People are at the center of this exhibition.  People and how they cope, often barely, with how their environment has changed, is changing and is about to change even further.  From women construction workers in Bangladesh through to fishermen on the disappearing Lake Chad, we meet those whose lives are turned topsy-turvey through climatic changes - and we get to walk along their lives for a few minutes, getting a glimpse into what they do to cope.   Despite the documentary dimensions of the exhibits, the works we see are decidedly art, in how they stimulate thinking, leverage esthetics and skillfully build on artistic concepts.
We were both particularly touched by Ursula Biemann’s video essay Deep Water. It opens one’s eyes to see the extent to which daily lives are affected by the effects of climate change. One sees hundreds of women scooping mud into bags, bags that then are carried by even more people, one by one, to the shore, stacking them up to build protective mud embankments. There are thousands of mud bags there already, and each one of them looks so small. It must take so much time and energy to do all of this, and there seems no end in sight. Part of the very same video-essay are also views of the other end of the planet - Canada - where actions shift the climate that then impacts those in Bangladesh. Deep Water speaks powerfully to our connectedness around the world.

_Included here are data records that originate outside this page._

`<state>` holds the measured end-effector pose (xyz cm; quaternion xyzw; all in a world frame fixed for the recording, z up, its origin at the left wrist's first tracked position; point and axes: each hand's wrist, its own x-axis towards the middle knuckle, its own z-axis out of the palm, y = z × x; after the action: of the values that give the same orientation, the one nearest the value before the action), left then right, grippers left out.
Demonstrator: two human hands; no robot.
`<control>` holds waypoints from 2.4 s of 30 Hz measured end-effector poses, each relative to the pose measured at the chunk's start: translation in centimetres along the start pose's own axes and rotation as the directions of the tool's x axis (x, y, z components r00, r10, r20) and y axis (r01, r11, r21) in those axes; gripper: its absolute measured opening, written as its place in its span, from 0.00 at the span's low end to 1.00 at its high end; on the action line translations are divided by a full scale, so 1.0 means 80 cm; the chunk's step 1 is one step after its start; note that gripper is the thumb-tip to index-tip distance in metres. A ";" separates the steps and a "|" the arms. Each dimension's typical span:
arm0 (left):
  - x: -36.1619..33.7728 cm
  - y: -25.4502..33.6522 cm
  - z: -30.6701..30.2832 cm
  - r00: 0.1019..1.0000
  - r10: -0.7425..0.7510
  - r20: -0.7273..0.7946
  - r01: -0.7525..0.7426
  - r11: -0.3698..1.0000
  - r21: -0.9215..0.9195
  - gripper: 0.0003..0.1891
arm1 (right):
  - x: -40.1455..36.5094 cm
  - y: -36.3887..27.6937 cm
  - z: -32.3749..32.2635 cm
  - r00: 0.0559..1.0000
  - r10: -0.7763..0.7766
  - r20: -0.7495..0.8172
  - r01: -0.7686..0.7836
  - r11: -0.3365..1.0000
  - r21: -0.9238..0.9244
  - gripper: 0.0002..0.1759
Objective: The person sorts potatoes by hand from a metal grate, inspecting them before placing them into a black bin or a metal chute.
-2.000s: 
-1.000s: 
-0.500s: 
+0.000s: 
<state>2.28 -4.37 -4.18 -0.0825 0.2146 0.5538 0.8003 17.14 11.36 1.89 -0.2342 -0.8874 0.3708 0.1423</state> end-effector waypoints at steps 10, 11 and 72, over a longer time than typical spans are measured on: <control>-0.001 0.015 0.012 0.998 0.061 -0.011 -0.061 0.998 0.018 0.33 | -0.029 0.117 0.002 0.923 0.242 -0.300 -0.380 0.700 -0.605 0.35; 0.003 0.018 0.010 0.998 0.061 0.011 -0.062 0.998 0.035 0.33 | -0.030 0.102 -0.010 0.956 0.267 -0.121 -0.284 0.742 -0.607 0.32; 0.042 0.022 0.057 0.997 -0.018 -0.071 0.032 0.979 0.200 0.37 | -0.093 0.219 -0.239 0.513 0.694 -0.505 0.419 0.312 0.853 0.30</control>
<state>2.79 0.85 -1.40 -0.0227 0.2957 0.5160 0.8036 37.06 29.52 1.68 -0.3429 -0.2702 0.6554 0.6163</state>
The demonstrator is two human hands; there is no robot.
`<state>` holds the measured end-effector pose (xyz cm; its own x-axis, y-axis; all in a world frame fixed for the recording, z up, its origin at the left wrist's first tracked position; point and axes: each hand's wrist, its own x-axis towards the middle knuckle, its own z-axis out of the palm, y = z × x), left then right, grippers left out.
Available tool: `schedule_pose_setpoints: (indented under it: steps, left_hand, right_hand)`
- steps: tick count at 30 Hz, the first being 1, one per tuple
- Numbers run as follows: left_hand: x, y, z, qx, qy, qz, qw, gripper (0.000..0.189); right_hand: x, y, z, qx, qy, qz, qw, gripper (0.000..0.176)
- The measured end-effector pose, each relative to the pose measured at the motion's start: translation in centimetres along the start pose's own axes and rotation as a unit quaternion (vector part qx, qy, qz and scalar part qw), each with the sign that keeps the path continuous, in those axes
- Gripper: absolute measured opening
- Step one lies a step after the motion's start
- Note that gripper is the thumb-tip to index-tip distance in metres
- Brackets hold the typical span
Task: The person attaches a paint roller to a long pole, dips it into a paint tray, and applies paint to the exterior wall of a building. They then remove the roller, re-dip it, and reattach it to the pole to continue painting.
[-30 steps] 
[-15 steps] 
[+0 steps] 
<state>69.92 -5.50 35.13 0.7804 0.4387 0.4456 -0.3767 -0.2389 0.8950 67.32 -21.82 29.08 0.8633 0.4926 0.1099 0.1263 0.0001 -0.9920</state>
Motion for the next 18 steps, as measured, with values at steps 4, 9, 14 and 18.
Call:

Picture: The Lake Chad Chronicles by Benedicte Kurzen.

 21 Artists, both Austrian and international, have created what mostly can be called “compositions” - using videography, paint, photography and story-telling - all together finding ways to touch the onlooker’s emotions in unexpected ways.  As you walk around the three exhibition rooms, you will find what speaks to you most.  On your way into the exhibition, or on your way out, you might want to take some time to explore the Museum’s regular exhibits - extraordinary testament’s of Hundertwasser’s creativity and love for colors and nature - early testaments of the environment movement here in Austria and beyond. 
A final note: We found the title Nach uns die Sintflut fabulously well chosen - a title with so many relevant nuances in meaning. For German speakers, this is a familiar saying, nearly an aphorism, often used in messy situations, describing careless or irresponsible behavior.  The English translation After us, the floods is quite correct, but more meaning seems to be carried by what is often considered its origin, Luis XV’s statement “Apres nous, le deluge”, capturing the sentiment of I could not care less vis-a-vis the consequences of one’s actions. The exhibition’s curators chose the title for another reason though: Karl Marx had used the quote in the first volume of Das Kapital to illustrate the sense of carelessness underlying the actions of those with a capitalist mindset. And so the title leaves us with the powerful reminder that the situation of environmental degradation we find ourselves in is by no means inevitable - but the result of political structures and economic incentives that could also be re-shaped and re-set.
We are leaving the exhibition somewhat somberly. And inspired. This is not the end. This is for all of us to shape!
Good for you, Hundertwasser Museum, taking this exhibition to us! We will be back!